Tinzawaten, côté algérien, l’autre fief d’Ansar Eddine et des autres groupes islamistes, s’avère être une base importante dans le cadre du retour des djihadistes au Mali. Iyad, qui y construirait une maison, y aurait été vu il y a une dizaine de jours avant de repartir vers la Libye. Mais ses lieutenants et sa femme, Anna walet Bicha, y résideraient en permanence. Tinzawaten, côté malien, est en revanche partagé, à l’image de la tribu dominante, les ifargoumissan, entre fidèles du MNLA et d’Ansar Eddine.
Non loin, à Abeybera, Ansar Eddine a décidé, début février, de faire circuler une police islamique et a procédé à la distribution d’argent à la population. A Tassissat, à 30 km au nord ouest de Abeybera, s’était tenue, il y a six mois, la réunion d’AQMI déclenchant la campagne d’assassinat contre les « collaborateurs » des Français.
LE DRAPEAU DU MUJAO
Dans la zone d’Oukenek, vers la mi-février, des djihadistes ont pris contact avec des relais locaux, et installé ce que les services de renseignements qualifient de « postes avancés » à partir desquels des opérations sont menées contre des convois de la Minusma.
Les groupes d’AQMI ont été identifiés à Telakak, à 65 km au sud-est de Tessalit, au nord du massif de l’adrar de Tigharghâr. Ils ont également été vus à Bakasso, à l’est du même massif, où ils avaient construit une mosquée et un château d’eau, pour un cadre touareg qu’ils ont ensuite enlevé à Tessalit et assassiné. La vallée de Dorayat serait l’un de leurs sanctuaires.
Plus à l’ouest, près de Gao, à Djebock, des islamistes du Mujao ont fait irruption, planté leur drapeau et installé des barrages, avant de se replier dans la brousse. Les mêmes avaient tiré des roquettes sur Gao. Au nord de Tombouctou, à Ber, des islamistes ont également mené des actions coups de poing fin 2013.
« L’échec de la stratégie française et internationale est incarné par le retour des djihadistes, estime Moussa ag-Acharatoumane, membre du bureau politique du MNLA. Depuis le début nous disons qu’il ne peut y avoir qu’une solution politique. » Un constat démenti par l’état-major des armées françaises – qui est en train de centraliser au Tchad son commandement régional couvrant notamment le Mali. « Nous avons mis fin à l’organisation industrielle du terrorisme, seules des prises à partie sporadiques demeurent », dit notre source.

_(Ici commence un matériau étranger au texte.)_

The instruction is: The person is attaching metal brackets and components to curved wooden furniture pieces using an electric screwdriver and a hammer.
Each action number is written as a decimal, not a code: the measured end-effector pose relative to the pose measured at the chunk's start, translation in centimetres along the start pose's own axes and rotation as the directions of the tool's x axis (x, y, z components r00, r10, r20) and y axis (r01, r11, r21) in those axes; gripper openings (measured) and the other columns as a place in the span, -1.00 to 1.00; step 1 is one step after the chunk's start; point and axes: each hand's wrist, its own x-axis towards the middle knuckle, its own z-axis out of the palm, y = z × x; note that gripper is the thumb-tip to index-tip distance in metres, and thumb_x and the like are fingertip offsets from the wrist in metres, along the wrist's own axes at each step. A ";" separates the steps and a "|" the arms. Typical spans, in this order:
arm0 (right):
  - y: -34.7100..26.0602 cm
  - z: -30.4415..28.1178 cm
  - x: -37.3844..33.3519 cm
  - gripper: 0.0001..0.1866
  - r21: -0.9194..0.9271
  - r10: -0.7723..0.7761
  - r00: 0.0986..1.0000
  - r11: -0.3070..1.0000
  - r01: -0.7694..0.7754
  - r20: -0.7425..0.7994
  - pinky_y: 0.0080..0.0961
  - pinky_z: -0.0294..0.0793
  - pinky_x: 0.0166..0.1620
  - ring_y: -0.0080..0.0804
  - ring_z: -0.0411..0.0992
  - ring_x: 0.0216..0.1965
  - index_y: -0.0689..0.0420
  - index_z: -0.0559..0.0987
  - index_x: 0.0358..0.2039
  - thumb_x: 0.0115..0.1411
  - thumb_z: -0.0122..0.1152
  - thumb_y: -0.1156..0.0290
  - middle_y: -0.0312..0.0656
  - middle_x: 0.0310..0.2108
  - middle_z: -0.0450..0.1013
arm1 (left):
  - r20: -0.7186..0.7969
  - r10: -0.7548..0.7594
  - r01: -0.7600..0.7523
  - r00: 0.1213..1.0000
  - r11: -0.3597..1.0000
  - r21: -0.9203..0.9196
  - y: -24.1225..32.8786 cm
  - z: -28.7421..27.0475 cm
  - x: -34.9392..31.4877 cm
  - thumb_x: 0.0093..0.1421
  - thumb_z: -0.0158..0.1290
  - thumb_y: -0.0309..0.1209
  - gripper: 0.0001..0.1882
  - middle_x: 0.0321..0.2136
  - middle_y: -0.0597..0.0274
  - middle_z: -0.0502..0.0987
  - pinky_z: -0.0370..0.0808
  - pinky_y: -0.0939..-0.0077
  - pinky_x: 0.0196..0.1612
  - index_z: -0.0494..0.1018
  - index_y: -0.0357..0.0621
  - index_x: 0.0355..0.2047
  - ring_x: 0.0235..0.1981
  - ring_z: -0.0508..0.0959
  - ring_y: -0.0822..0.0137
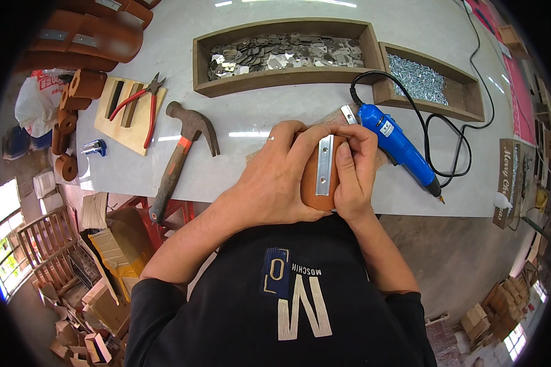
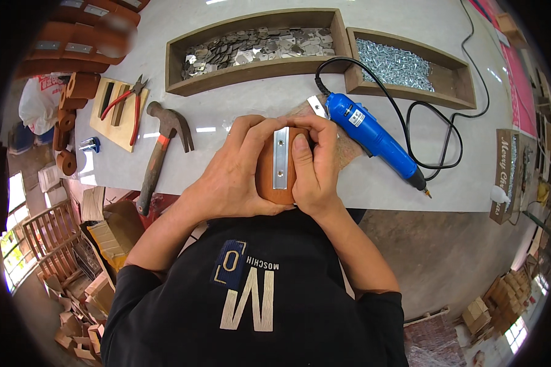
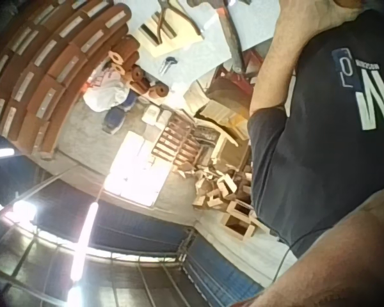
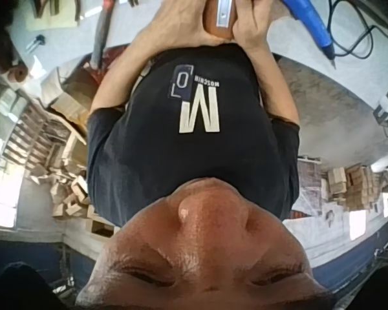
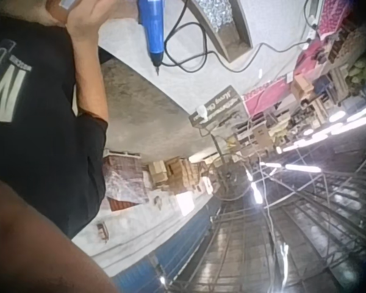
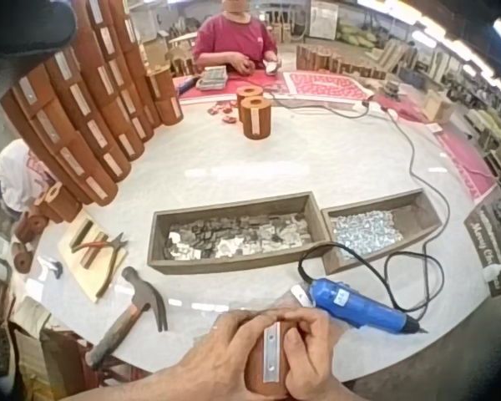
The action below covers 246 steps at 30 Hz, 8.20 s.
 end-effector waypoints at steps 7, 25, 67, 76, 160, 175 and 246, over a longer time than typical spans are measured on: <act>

Pour Pierre Boilley, spécialiste du Sahel, directeur du Centre d’étude des mondes africains, les djihadistes ont « juste changé d’organisation »« Le plus préoccupant, ajoute-t-il, c’est l’enlisement politique des négociations entre Bamako et les mouvements du nord du Mali, qui favorise le retour des djihadistes ; l’insécurité et le temps jouent aussi en leur faveur ».